» **Your task**
Stop after the line with "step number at"; until then, please copy every line of the records word for word from the first.

• • •

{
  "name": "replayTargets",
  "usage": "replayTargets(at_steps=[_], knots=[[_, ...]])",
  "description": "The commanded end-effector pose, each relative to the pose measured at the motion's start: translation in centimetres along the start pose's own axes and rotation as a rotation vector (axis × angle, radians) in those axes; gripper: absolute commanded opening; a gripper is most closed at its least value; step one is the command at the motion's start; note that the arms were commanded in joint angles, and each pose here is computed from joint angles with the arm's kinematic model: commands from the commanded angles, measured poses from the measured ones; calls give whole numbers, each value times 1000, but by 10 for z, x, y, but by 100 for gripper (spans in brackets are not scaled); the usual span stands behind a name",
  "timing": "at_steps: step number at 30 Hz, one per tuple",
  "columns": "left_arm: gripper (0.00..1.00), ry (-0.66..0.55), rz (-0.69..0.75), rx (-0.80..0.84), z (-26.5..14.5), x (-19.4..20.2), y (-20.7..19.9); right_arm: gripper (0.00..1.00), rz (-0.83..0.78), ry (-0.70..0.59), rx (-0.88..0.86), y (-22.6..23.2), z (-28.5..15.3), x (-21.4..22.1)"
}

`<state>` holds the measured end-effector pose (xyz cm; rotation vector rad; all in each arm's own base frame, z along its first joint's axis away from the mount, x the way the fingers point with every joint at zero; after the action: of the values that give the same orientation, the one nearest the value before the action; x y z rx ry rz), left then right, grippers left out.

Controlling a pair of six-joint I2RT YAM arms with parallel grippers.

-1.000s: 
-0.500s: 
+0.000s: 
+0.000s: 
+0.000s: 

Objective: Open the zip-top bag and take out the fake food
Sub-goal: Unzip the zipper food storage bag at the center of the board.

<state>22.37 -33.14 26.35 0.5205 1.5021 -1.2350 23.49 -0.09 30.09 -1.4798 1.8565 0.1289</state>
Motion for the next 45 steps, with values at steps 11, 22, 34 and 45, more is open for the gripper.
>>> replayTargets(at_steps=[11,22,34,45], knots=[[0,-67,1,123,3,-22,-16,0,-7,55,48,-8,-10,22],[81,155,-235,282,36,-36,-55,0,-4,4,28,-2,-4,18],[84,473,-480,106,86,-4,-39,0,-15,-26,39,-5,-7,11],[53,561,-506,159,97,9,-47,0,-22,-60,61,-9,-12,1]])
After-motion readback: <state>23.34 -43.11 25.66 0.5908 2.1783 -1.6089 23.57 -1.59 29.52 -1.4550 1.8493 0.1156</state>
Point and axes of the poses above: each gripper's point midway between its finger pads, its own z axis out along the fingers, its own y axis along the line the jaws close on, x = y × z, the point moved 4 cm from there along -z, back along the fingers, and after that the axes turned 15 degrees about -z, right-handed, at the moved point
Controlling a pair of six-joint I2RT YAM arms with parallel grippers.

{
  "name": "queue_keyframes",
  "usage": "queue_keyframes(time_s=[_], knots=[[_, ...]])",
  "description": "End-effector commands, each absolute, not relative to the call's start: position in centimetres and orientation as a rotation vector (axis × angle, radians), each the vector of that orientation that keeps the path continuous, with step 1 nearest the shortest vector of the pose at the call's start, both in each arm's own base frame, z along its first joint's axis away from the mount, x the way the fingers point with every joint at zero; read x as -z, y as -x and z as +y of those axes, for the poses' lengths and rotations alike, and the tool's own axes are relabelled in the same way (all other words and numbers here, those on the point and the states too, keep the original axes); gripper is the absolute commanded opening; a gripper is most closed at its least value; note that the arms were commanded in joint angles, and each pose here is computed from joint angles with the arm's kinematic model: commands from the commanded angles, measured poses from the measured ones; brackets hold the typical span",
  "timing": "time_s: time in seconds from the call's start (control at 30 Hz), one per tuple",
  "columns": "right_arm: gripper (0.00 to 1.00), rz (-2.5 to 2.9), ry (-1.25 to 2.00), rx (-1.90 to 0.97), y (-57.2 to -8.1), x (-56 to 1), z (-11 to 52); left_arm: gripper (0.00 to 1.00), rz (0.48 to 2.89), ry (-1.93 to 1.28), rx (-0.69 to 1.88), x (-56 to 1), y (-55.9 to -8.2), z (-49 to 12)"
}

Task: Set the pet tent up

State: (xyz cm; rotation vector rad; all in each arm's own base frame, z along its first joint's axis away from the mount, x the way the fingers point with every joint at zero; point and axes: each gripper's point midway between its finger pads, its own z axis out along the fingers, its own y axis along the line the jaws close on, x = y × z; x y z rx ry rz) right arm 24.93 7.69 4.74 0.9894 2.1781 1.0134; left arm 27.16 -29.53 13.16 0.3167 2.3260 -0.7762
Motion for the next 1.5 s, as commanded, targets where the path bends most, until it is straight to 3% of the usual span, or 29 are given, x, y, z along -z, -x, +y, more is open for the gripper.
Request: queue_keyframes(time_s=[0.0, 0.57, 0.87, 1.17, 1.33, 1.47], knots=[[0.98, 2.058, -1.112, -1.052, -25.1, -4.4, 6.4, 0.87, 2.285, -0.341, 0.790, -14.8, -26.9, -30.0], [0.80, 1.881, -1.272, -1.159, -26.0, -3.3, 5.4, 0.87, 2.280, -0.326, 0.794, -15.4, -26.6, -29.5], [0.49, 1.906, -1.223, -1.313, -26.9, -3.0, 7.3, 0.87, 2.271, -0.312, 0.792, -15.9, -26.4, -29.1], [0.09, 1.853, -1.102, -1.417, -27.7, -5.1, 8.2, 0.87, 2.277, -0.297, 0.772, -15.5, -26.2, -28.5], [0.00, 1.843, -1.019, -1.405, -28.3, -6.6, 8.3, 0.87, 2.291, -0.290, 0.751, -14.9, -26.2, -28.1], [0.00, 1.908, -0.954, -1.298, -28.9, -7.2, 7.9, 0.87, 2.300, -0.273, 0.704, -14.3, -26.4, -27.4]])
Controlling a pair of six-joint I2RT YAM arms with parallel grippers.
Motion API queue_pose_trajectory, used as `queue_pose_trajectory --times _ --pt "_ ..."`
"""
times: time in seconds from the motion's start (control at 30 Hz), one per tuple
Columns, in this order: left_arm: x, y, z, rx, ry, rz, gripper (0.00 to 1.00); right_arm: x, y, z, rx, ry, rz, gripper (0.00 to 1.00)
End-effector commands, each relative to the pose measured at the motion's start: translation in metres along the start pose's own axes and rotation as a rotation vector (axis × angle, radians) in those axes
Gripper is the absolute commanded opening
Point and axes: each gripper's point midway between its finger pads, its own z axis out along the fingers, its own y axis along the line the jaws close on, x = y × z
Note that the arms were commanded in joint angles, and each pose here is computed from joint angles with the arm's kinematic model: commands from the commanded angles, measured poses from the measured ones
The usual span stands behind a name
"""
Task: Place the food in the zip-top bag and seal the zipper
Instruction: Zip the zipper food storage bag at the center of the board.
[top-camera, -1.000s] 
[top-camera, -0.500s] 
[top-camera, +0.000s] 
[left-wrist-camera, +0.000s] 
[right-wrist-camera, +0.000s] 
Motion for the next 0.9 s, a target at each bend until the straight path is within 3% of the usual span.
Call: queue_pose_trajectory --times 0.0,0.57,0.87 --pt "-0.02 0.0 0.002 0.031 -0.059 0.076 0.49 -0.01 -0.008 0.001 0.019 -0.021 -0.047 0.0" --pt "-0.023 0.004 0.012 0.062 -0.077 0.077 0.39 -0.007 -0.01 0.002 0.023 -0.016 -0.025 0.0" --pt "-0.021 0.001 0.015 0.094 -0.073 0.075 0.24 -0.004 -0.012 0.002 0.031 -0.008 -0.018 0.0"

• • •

» **Answer box**
{
  "name": "replayTargets",
  "usage": "replayTargets(at_steps=[_], knots=[[_, ...]])",
  "description": "The commanded end-effector pose, each relative to the pose measured at the motion's start: translation in centimetres along the start pose's own axes and rotation as a rotation vector (axis × angle, radians) in those axes; gripper: absolute commanded opening; a gripper is most closed at its least value; step one is the command at the motion's start; note that the arms were commanded in joint angles, and each pose here is computed from joint angles with the arm's kinematic model: commands from the commanded angles, measured poses from the measured ones; calls give whole numbers, each value times 1000, but by 10 for z, x, y, but by 100 for gripper (spans in brackets are not scaled); the usual span stands behind a name",
  "timing": "at_steps: step number at 30 Hz, one per tuple",

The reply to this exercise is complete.